● **EXERCISE BRIEF**
Check every line below for the string "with", and copy the lines that contain it.

[Opening SUPPLIED MATERIAL section]

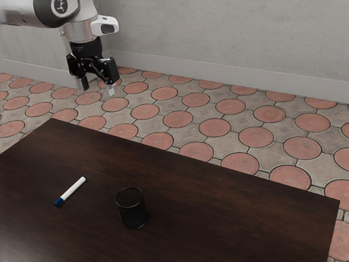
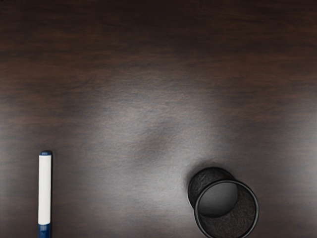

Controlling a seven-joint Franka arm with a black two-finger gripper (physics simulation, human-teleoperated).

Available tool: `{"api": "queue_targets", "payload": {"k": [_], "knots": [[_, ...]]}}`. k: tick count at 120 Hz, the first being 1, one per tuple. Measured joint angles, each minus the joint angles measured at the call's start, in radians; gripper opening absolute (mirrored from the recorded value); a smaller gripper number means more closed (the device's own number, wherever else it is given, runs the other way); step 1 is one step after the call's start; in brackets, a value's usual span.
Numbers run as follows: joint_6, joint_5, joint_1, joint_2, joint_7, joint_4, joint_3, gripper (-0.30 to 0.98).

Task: Put the marker into the pen holder.

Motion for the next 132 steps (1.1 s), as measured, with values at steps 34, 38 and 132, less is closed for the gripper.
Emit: {"api": "queue_targets", "payload": {"k": [34, 38, 132], "knots": [[-0.017, 0.031, 0.060, 0.109, 0.043, 0.174, -0.016, 0.69], [-0.017, 0.027, 0.059, 0.111, 0.047, 0.177, -0.016, 0.69], [0.247, 0.059, 0.279, 0.464, 0.043, -0.126, -0.011, 0.69]]}}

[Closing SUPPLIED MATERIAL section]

● **ANSWER SECTION**
Controlling a seven-joint Franka arm with a black two-finger gripper (physics simulation, human-teleoperated).
Motion for the next 132 steps (1.1 s), as measured, with values at steps 34, 38 and 132, less is closed for the gripper.

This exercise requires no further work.